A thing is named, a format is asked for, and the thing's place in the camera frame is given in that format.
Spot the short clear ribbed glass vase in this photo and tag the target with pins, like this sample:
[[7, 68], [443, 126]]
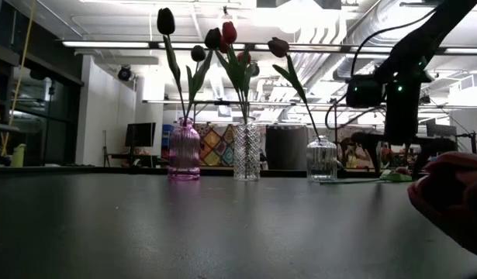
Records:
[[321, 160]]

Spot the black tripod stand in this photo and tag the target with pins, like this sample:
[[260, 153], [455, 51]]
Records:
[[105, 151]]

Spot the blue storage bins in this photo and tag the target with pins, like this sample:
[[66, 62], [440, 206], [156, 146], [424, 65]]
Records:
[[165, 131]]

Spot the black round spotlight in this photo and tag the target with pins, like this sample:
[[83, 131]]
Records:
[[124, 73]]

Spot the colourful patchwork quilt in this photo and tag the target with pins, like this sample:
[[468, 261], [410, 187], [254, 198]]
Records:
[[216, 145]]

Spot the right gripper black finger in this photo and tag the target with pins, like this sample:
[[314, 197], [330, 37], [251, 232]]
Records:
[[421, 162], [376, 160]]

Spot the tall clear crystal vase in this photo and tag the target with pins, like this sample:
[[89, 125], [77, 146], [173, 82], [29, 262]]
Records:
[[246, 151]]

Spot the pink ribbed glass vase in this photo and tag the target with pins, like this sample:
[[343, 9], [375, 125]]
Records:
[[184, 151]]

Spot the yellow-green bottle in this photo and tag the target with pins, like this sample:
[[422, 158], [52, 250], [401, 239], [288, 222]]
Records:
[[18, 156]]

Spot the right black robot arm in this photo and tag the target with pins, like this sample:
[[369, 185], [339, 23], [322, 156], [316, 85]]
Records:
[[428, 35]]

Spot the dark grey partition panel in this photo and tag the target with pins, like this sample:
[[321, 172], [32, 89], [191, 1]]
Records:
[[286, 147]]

---

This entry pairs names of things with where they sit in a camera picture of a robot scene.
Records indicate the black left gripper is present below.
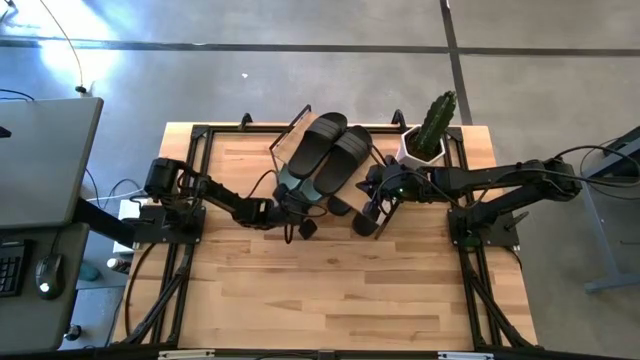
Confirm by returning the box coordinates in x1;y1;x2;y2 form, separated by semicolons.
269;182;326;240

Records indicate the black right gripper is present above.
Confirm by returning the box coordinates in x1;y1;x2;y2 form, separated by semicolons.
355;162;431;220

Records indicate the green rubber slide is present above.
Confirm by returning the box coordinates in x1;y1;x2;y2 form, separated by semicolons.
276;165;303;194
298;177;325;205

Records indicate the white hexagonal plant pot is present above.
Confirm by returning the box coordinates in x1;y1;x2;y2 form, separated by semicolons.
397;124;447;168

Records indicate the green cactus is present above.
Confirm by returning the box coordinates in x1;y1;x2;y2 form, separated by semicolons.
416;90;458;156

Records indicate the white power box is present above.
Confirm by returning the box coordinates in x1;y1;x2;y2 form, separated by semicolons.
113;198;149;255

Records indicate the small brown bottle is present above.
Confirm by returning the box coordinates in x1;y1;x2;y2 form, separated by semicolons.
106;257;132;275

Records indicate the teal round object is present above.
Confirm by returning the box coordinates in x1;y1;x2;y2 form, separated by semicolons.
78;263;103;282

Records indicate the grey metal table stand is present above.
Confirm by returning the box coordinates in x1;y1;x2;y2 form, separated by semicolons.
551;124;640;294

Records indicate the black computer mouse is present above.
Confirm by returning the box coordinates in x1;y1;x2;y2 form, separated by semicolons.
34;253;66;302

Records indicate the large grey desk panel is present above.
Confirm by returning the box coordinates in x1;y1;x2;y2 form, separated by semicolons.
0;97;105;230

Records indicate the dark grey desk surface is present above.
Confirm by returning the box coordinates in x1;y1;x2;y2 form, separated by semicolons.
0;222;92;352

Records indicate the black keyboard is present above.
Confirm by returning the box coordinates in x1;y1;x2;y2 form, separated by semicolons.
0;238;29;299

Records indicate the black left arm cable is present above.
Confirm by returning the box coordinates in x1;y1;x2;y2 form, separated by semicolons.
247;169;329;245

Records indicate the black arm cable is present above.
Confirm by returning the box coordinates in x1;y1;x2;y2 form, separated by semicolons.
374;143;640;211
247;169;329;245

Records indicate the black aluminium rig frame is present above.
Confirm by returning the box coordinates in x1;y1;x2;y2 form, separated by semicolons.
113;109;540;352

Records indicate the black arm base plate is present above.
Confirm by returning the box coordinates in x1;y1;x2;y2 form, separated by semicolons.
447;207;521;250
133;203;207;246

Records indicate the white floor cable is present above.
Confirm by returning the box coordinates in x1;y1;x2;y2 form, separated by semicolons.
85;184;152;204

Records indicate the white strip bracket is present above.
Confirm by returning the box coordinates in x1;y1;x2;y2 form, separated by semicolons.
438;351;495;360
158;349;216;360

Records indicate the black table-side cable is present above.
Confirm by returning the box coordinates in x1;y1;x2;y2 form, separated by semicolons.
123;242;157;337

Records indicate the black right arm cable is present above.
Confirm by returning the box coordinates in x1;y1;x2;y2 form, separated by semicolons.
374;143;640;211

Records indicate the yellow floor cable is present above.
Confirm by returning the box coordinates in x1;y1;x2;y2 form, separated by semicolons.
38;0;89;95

→ **TASK PROMPT**: Where does the string "round" occur in the material? Copy every line where it does.

→ **REPLY**:
Spot the black round spotlight in this photo and tag the target with pins, like this sample:
Records indicate the teal round object is present above.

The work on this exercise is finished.